**About this exercise**. Every line in the data below that holds "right" should be found and copied.

┄┄┄┄┄┄

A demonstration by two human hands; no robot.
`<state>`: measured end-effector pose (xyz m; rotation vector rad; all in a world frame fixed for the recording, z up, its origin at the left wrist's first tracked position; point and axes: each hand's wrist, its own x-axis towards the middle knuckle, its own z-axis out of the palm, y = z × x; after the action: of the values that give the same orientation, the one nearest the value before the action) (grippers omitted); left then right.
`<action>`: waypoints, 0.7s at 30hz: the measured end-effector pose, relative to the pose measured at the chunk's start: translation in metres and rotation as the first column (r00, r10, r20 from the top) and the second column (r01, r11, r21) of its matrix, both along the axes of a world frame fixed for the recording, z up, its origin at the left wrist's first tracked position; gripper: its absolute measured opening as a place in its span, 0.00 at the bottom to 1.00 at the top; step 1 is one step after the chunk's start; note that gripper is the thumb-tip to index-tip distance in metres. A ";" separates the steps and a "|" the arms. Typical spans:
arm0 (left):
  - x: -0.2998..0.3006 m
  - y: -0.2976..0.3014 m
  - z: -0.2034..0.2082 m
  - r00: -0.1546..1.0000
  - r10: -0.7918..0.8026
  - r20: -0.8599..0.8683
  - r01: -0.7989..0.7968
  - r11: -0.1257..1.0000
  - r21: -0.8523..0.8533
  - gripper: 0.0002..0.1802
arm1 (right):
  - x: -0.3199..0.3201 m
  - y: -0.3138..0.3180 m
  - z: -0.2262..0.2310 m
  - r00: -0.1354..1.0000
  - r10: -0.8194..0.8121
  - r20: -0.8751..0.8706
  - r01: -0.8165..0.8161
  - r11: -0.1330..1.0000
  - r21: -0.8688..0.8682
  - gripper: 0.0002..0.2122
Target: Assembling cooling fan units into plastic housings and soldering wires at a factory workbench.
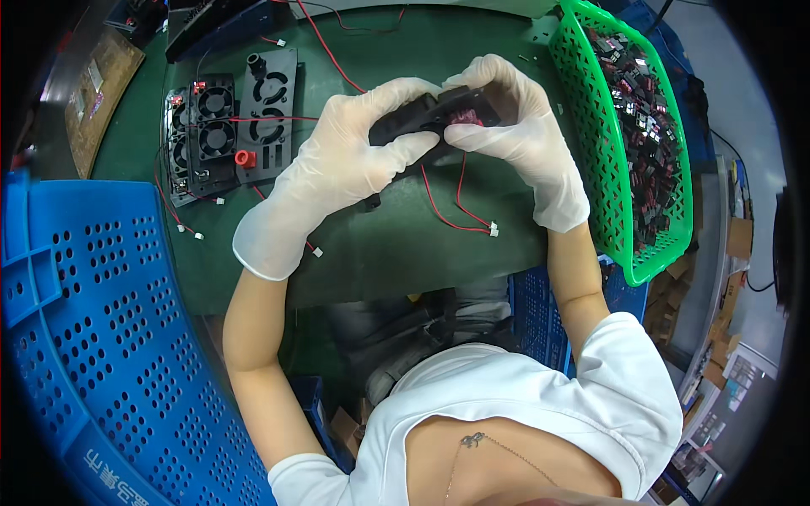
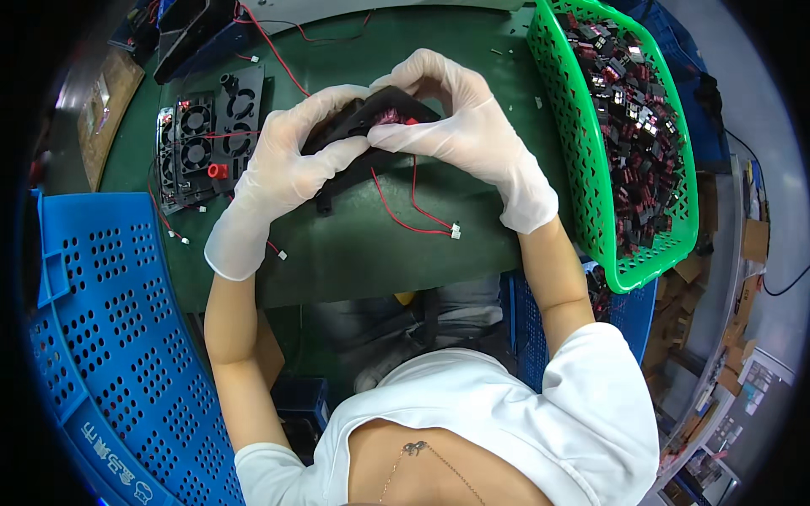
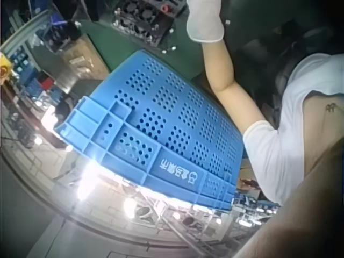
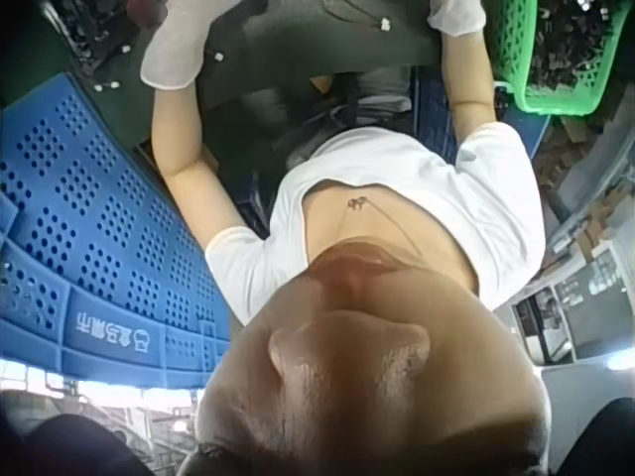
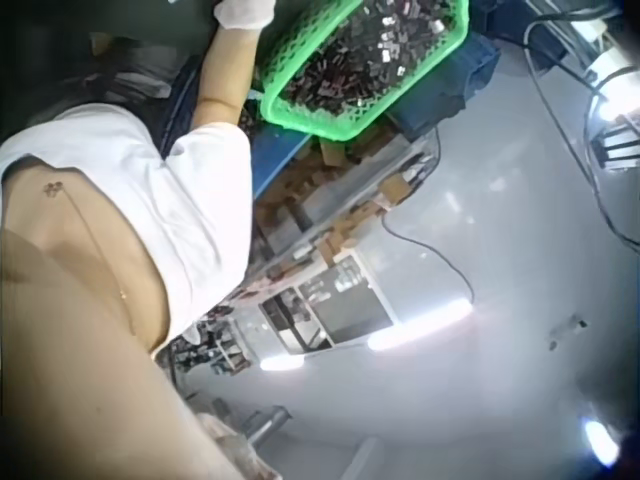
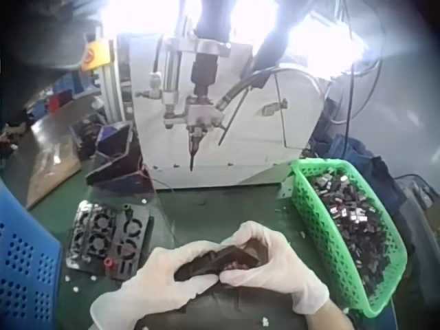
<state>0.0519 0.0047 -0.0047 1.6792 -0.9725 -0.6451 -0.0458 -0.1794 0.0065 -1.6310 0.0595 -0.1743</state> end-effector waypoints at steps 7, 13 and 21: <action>-0.004 -0.003 -0.001 0.973 -0.012 0.231 0.047 0.988 -0.149 0.24 | -0.004 -0.010 -0.001 0.989 0.085 0.124 -0.078 0.995 -0.059 0.15; -0.003 -0.007 -0.002 0.974 -0.013 0.227 0.040 0.992 -0.116 0.23 | 0.004 -0.022 -0.011 0.970 0.171 0.171 -0.188 0.978 0.089 0.16; -0.009 -0.017 -0.021 0.997 0.055 0.056 -0.034 0.941 -0.336 0.22 | 0.005 -0.019 -0.006 0.994 0.101 -0.047 -0.089 0.972 0.217 0.11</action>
<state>0.0433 -0.0125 -0.0252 1.4212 -1.0238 -0.3716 -0.0408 -0.1987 0.0009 -1.4198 0.0428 -0.0449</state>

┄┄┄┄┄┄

**Exercise result**.
`<state>`: measured end-effector pose (xyz m; rotation vector rad; all in a world frame fixed for the recording, z up, its origin at the left wrist's first tracked position; point and axes: each hand's wrist, its own x-axis towards the middle knuckle, its own z-axis out of the palm, y = z × x; after the action: of the values that give the same orientation, the one nearest the value before the action) (grippers omitted); left then right.
arm1 (right):

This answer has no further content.